Fellow Physician University of California, Irvine, School of Medicine Orange, California, United States
Background: Human umbilical cord derived mesenchymal stem cells (MSCs) have shown promising results in neonatal chronic lung disease also known as Bronchopulmonary dysplasia (BPD). BPD is a chronic debilitating disease of extremely preterm infants caused by oxygen toxicity, inflammation, and ventilator use leading to arrested alveolar development. We have published about partial efficacy of human term umbilical cord MSCs and their exosomes (MSC-exo) in experimental murine BPD model.

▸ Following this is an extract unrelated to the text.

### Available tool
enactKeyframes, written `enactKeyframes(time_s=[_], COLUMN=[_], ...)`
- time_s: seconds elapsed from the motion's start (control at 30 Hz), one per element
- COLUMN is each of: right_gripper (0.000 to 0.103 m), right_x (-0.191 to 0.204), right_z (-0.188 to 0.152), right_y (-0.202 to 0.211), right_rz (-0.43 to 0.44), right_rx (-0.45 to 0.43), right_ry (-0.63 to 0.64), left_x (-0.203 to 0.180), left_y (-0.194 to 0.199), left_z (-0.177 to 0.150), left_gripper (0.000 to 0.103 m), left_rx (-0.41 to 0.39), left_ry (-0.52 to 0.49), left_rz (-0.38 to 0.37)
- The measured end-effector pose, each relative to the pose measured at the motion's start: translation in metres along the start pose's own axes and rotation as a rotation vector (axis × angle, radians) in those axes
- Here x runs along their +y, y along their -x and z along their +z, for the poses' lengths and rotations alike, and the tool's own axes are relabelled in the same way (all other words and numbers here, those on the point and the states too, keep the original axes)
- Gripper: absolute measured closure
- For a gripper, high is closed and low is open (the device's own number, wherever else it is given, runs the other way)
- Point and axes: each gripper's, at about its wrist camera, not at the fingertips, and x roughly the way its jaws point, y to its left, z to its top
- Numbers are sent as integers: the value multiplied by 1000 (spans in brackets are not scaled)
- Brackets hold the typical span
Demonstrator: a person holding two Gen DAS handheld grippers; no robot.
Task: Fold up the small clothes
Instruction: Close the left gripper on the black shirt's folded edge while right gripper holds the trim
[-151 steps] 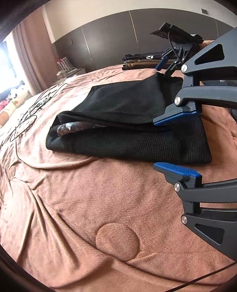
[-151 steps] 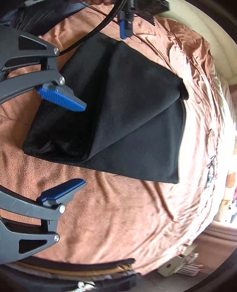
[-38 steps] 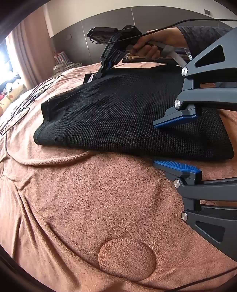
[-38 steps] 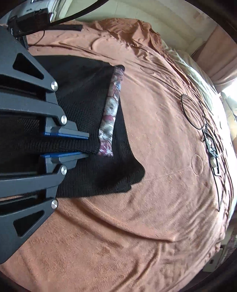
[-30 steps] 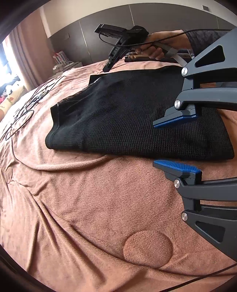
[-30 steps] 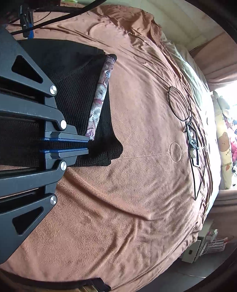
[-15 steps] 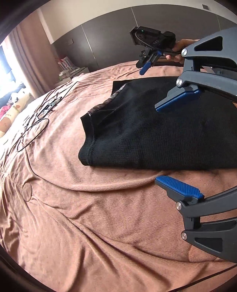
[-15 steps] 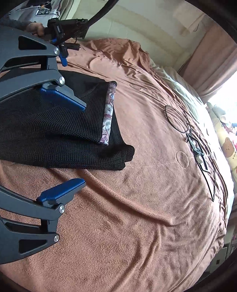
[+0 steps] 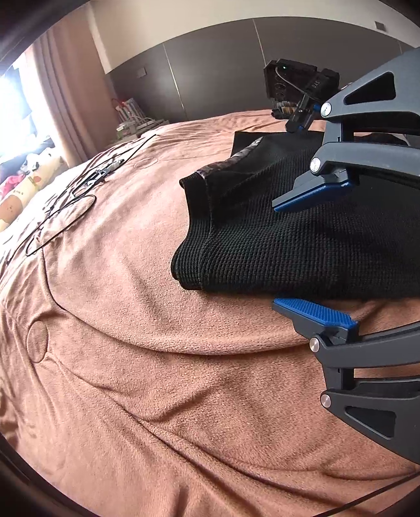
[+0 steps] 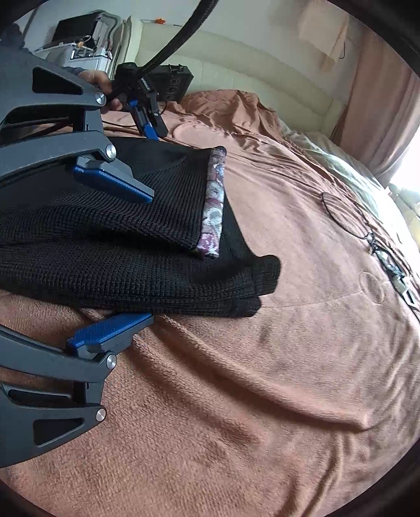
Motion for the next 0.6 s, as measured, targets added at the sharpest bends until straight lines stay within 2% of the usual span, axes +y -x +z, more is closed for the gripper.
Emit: enactKeyframes(time_s=[0.1,0.17,0.27,0.43,0.53,0.6], right_gripper=[38,54,58,60,70,82], right_x=[-7,-13,-17,-19,-15,-7], right_z=[4,8,14,29,32,30], right_y=[0,-4,-19,-32,-42,-43], right_rz=[89,146,130,141,108,74], right_rx=[18,36,54,19,16,13], right_ry=[-35,-55,-41,-46,-41,-20], left_x=[6,6,9,8,6,3], left_y=[-7,-11,-18,-28,-33,-32], left_z=[7,12,20,32,36,36], left_gripper=[47,50,53,55,66,81], left_rx=[9,7,5,9,8,11], left_ry=[14,14,27,52,52,48], left_rz=[-28,-40,-65,-108,-93,-83])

No study has looked at extremely preterm MSC-exo harvested from 22-24 weeks’ gestational age (GA) deliveries. We hypothesized that extremely preterm MSC-exo will lack biologic efficacy given exposure of these stem cells to similar antenatal and postnatal conditions which led to preterm delivery and a predisposition to BPD. This will lead to determination whether autologous MSCs can be used in these extreme preterm infants. Objective: Our objective was to determine the biologic efficacy of exosomes derived from human umbilical cord derived mesenchymal stem cells of extremely preterm infants (born between 22-24 weeks gestational age). Design/Methods: The study was approved by the Institutional IRB. The umbilical cords collected from three groups as follows. Group A: Extremely preterm (22-24 weeks’ GA) Group B: Preterm (25-32 weeks’ GA) Group C: Term (>37 weeks’ GA) The umbilical cord Wharton’s jelly plastic adherent cells harvested, propagated, and immunodepleted to obtain MSCs. MSC duplication and differentiation time assessed between all three groups. MSC-exo generated per our published protocols and proteomics analysis done to determine secreted biomarkers. MSC-exo microRNA (miRNA) levels determined using TaqMan RNA kits per manufacturer protocols. Results: Group A showed a much shorter duplication time and differentiation time (adipocytes and osteocytes) when compared with other groups (Figure 1). Proteomics analysis identified significantly lower lung vascular and epithelial injury preventive biomarkers concentration in Group A MSC-exo fraction compared to other groups MSC-exo fraction (Figure 2). Similarly, Group A MSC-exo fraction was deficient in lung injury and repair miRNAs when compared with other groups MSC-exo fraction (Figure 3). All these results were statistically significant.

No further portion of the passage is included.